The core foundation of Poor Man Friend started with two reggaefanatics during the 80’s, named Howard & Kila. At the end of the 80’s they raised the idea of getting a reggaeband together. The band works with several vocalists using its own riddims as well as parts of recognizable Jamaican riddims in one melting pot introducing PMF's own recognizable show. The name Poor Man Friend stands for : Poor because Reggae music is poor in the Netherlands (i.e hardly airplay). Man where we recall upon mankind to heal the nation by building a strong base for brotherhood and oneness. Friendship to create harmony amongst one another. Let us come together! Experienced musicians they are as most members have a firm acquaintance with Reggae for many years. Like so many people in Europe this music from the cradle "Jamaica" has a the positive vibration with each individual bandmember. PMF got inspired by listening to HOURS and HOURS of Reggae music with this typical reggae-sound by the session backing band that ought to be considered as one of Jamaica's best ever, called the 'Roots Radics'.
Teacher & Mr. T.
The band works with several artists who lift up their own lyrics on the powerful Reggae backline of this band using
old school Reggae riddims still being used in Jamaica today. After three successful years and a great line up of Dutch Reggae artists, the band worked hard to get the debut album done in 2002. This album proved to be the fundament for Poor Man Friend as a session band. It’s real Reggae how it is meant to be. Loved by most of the hardcore Reggae fans in more generations. The band worked temporary with guest artists named Don Cudjo, a perfect singjay for the Roots Reggae part, recorded on the debut Album. Today the live shows continue featuring artists like Jah Prince, who did a very great Reggae live special for VPRO Radio in 1994 using popular Reggae riddems of that time with Dutch lyrics like “Gebruik geen cocaine” and “Heftig Verliefd”. Beside Jah Prince they have Ras Elijah and Zappo Star who won the great price of the Netherlands with his band Super and the all Stars in 1991. These front men get strong support by Missrah and Lady K-Wida, the two female vocalists in the collective. Now it’s 2005 and the band's 2nd album "Come Together" is out on the streets now!

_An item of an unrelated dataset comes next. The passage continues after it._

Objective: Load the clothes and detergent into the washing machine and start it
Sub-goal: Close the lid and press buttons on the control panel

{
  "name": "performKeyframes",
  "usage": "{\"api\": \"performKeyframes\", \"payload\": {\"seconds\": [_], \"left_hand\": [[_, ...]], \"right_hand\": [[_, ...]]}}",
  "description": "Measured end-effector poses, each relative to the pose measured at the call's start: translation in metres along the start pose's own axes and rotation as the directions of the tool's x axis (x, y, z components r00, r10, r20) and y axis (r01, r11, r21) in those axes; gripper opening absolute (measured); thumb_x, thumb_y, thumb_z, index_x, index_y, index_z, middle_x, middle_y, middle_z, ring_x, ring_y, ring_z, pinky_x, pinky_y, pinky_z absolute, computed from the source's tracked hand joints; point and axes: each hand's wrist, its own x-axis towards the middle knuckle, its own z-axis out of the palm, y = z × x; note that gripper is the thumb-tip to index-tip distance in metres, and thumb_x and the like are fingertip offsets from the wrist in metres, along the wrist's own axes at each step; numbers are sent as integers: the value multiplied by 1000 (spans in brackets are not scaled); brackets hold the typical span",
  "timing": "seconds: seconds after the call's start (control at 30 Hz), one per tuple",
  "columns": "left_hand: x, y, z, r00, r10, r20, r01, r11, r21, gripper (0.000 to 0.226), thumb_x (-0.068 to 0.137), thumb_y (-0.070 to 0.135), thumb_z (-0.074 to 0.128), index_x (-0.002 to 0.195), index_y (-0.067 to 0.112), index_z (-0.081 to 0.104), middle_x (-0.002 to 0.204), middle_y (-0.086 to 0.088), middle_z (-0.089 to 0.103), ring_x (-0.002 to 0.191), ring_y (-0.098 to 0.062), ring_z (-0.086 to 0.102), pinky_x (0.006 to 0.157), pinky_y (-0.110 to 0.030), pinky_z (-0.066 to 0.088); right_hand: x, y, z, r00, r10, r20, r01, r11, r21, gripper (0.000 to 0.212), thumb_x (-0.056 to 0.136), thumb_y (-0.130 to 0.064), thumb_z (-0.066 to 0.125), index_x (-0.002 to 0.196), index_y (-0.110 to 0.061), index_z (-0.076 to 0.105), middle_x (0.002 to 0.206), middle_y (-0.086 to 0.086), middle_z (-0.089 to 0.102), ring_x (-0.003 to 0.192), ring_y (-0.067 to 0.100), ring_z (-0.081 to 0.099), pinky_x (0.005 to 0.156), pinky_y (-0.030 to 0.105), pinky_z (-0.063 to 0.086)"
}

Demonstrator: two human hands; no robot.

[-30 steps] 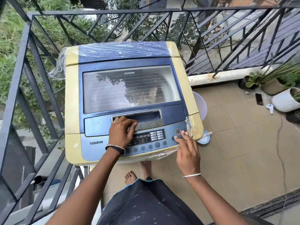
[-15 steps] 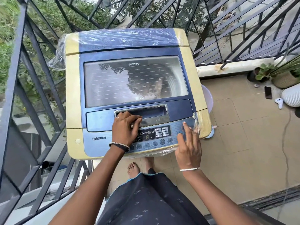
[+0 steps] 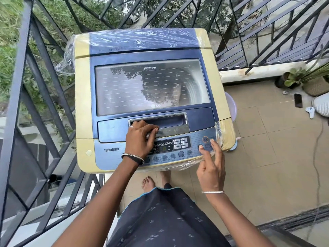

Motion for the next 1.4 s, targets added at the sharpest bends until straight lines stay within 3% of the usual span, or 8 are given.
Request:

The nine track album sees the band in good shape, performing mostly roots and culture tunes, lyrically dealing with themes such as togetherness, crime, guidance and love. The music is firmly rooted into the musical heritage of Bob Marley, Peter Tosh, Steel Pulse and Burning Spear. No digital, hardcore dancehall riddims here, just easy skanking good time reggae riddims, except for 666 which comes across a nice ska flavoured riddim. There's a complete horns section added to spice up the music. The tune Place On Fire is a kind of tribute to the dancehall, based upon a classic ska/reggae riddim, and features Jah Prince as a full proof toaster. Guest vocalist (Dutch) Luciano makes a truly solid impression on Jah Watch I. Further noteworthy tunes are Rule This World, a massive tribute to Mother Earth, but also a warning about the way people are treating here. Dollar Kill (check the intro!) is also a tune worthwhile spinning, just like Paradise which is a damn good lovers tune. The album is recorded live in the Polytrax (Black & White) Multi track studio in Zeewolde, the Netherlands.
A must have for those who are in favor of good time, one drop reggae music!